EXERCISE DESCRIPTION: Check every line below for the string "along", and copy the lines that contain it.

(Beginning of DATA EXCERPT)

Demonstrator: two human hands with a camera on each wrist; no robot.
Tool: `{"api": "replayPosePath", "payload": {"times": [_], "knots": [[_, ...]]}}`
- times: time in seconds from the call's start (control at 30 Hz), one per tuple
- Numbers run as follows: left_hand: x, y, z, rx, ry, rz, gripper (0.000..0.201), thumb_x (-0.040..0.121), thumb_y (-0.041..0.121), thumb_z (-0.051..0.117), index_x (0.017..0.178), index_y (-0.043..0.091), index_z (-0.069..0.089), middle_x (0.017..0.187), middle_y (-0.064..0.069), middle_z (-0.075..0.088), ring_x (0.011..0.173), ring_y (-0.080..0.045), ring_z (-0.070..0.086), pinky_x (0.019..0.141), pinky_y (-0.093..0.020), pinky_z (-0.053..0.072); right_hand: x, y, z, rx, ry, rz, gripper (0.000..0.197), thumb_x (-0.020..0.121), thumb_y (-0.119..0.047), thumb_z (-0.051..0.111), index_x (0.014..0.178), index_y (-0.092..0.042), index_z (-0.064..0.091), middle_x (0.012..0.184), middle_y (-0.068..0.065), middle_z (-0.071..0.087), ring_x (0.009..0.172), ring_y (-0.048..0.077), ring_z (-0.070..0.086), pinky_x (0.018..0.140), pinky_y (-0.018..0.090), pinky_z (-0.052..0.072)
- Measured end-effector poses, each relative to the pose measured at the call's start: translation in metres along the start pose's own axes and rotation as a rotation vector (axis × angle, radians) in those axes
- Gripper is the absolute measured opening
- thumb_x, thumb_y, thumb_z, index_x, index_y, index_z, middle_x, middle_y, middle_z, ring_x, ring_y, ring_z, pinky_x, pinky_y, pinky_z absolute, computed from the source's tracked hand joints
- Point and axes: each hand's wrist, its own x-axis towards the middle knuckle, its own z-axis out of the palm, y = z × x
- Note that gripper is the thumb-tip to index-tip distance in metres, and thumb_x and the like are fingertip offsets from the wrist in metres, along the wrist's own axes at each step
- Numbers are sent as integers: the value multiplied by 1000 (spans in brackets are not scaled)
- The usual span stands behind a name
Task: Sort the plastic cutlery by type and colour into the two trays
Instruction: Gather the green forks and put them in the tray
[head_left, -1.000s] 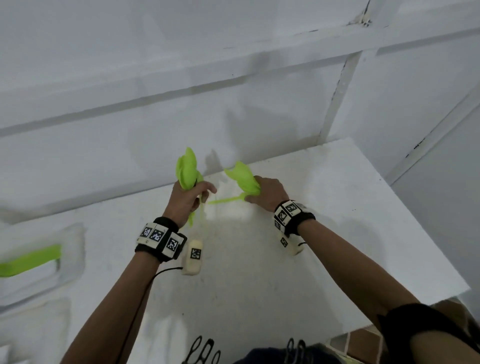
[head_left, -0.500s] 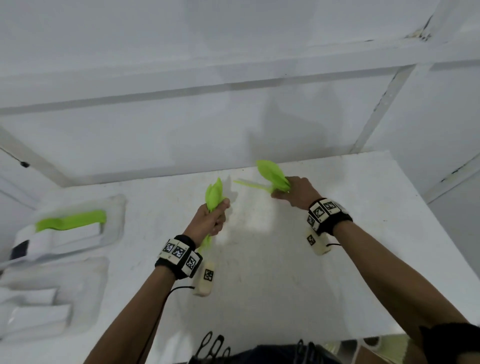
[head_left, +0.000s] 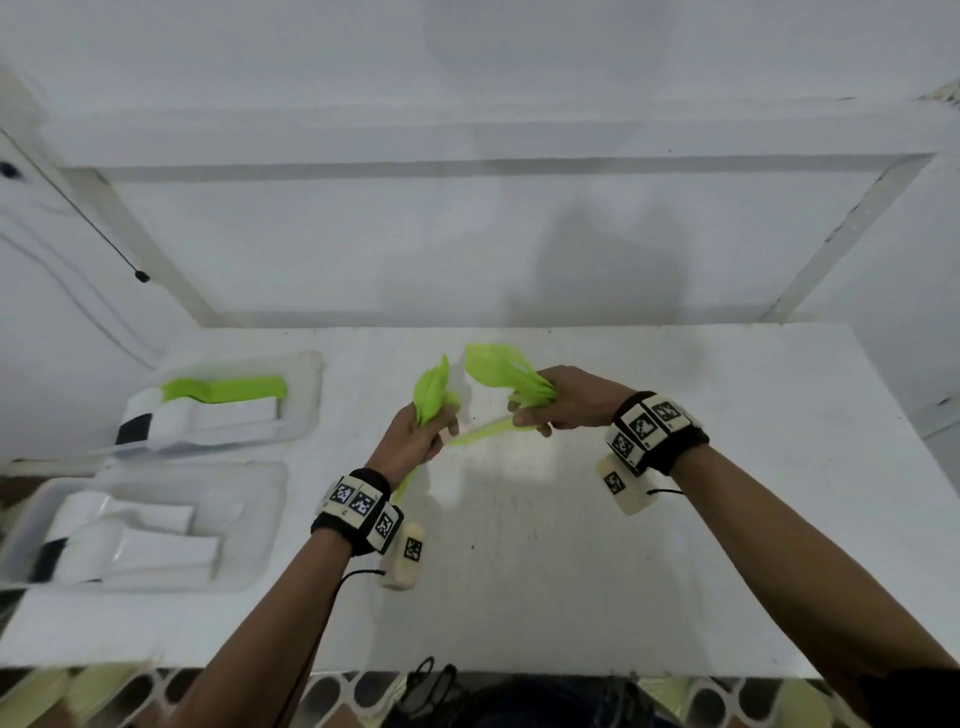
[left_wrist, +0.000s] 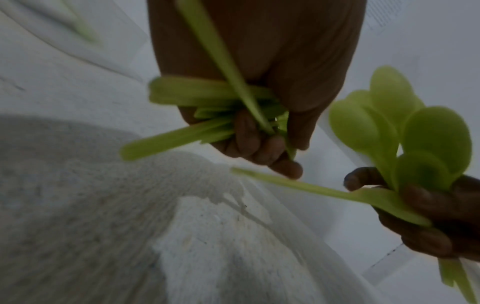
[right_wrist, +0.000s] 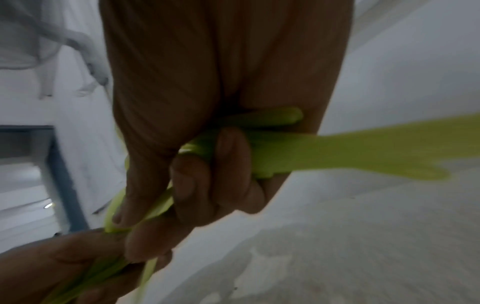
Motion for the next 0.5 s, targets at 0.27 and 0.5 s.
{"api": "replayPosePath", "payload": {"times": [0.27,0.5], "knots": [[-25,-6,-27,32,-89,-21,20,99,33,64,101,17,77,89,8,76,68,-8,58,68,-21,45,23,-33,37,62,-53,-42,29,85,-26,81,108,-12,70,74,5,71,59,22,44,50,26,34],[-48,-4,-16,-191,-145,-16,31,106,31,53,119,9,69,100,2,75,69,-12,60,59,-23,40,37,-39,81,126,202,-84,20,88,-27,79,101,-21,66,71,4,69,50,12,48,47,22,39]]}}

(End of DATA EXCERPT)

YOUR RESPONSE:
- Measured end-effector poses, each relative to the pose measured at the call's start: translation in metres along the start pose's own axes and rotation as a rotation vector (axis × angle, radians) in those axes
- Note that gripper is the thumb-tip to index-tip distance in metres, and thumb_x and the like are fingertip offsets from the wrist in metres, along the wrist's own axes at each step

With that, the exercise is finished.